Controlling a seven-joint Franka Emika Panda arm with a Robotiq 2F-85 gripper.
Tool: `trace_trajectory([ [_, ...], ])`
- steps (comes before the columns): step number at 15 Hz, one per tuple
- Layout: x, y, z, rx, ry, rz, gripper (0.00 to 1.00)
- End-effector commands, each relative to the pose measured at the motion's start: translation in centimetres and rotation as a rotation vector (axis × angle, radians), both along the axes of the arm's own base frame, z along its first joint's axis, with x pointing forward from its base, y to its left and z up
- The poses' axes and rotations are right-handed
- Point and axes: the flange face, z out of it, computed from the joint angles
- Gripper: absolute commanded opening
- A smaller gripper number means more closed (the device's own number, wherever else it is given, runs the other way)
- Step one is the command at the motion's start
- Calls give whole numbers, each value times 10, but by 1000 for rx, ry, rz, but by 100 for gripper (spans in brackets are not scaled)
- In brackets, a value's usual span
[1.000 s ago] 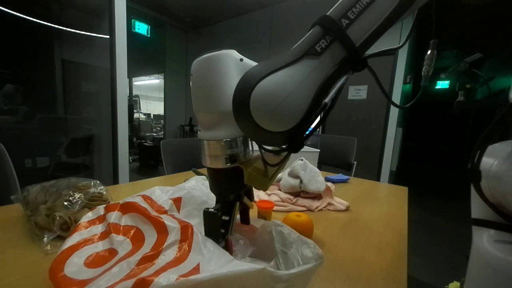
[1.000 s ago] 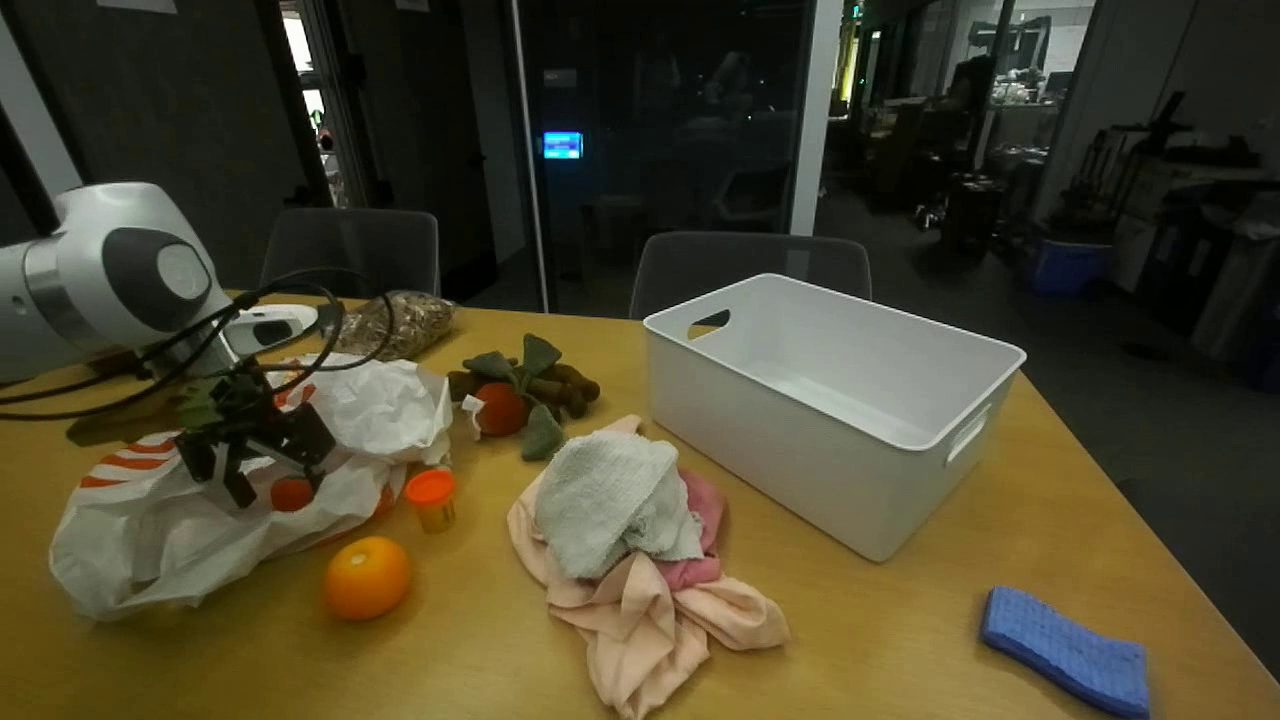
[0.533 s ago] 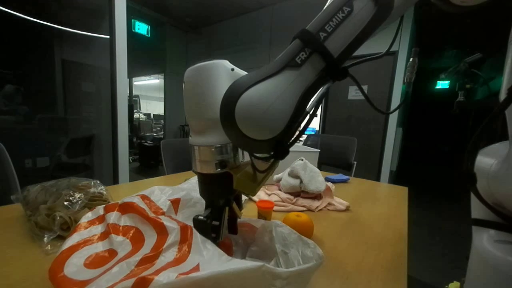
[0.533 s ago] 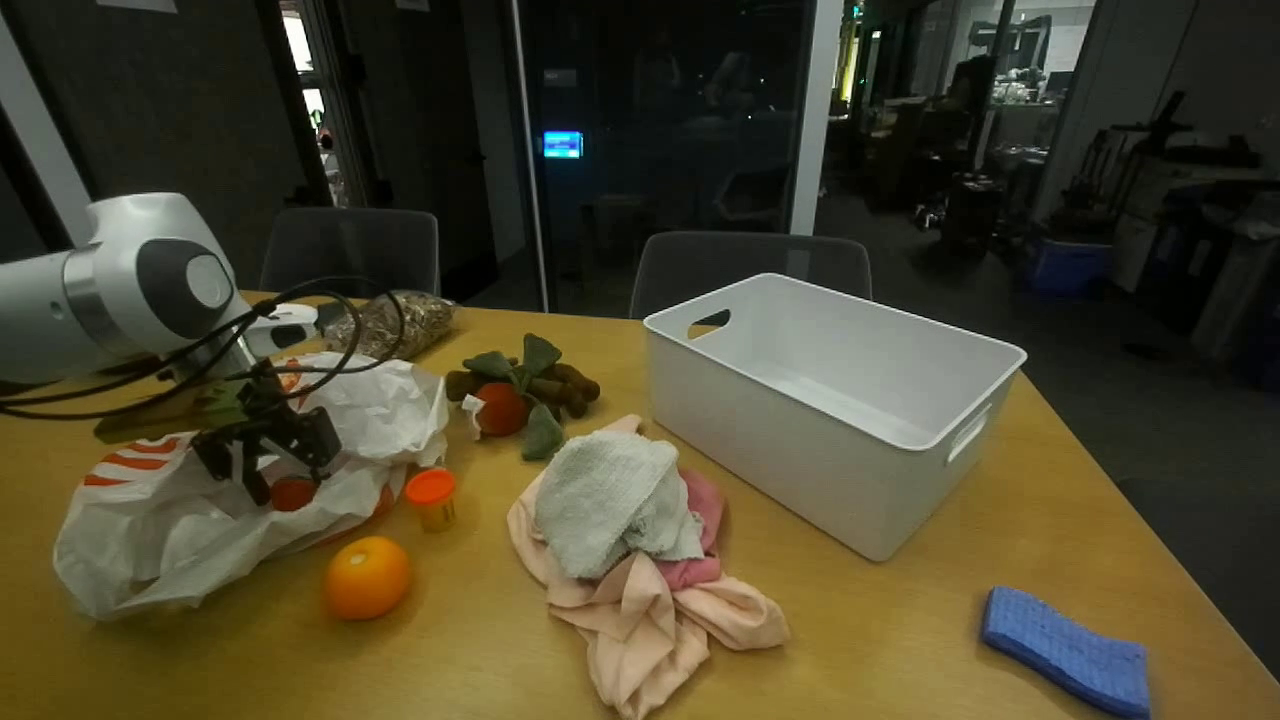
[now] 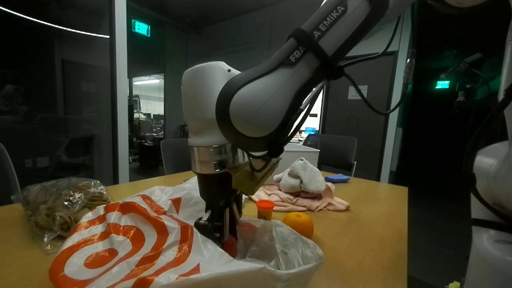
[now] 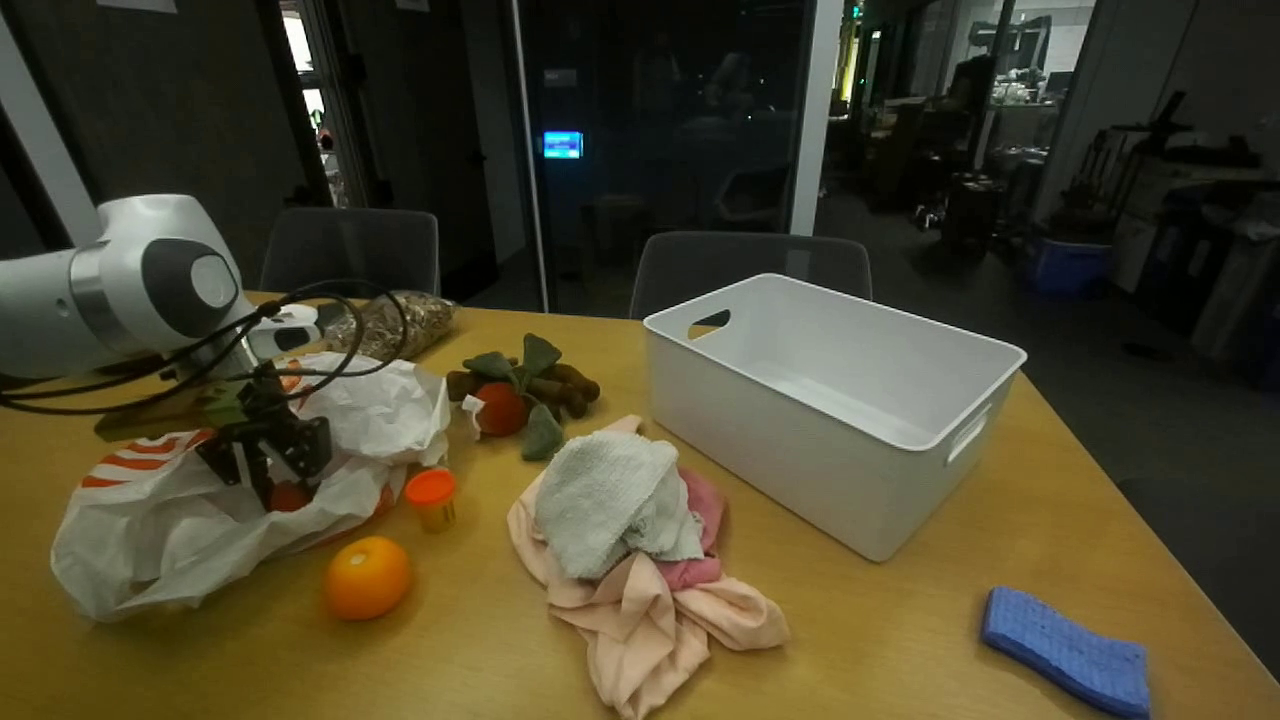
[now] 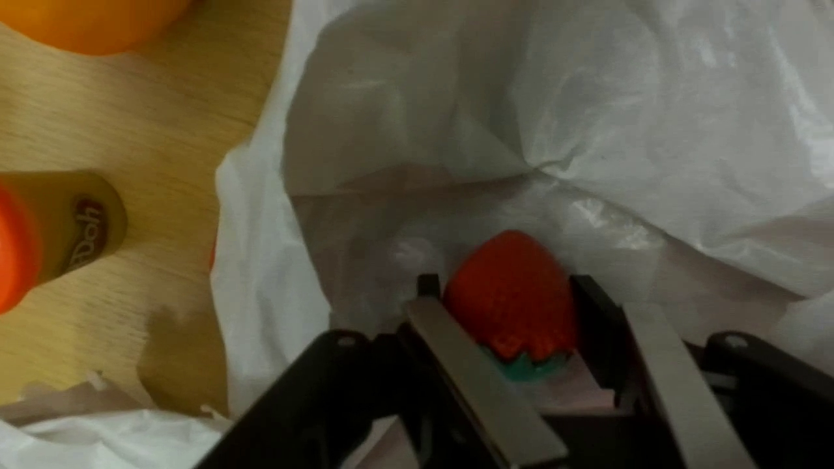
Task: Remove the orange plush toy, yellow container, strawberry plush toy from the plastic, put them on the table, lift the white towel, peach and pink shirt and put them in the plastic
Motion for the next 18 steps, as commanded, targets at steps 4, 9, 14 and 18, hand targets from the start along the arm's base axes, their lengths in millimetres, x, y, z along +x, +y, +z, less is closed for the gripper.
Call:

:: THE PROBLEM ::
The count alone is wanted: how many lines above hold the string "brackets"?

:: RESPONSE TO THIS TASK ::
2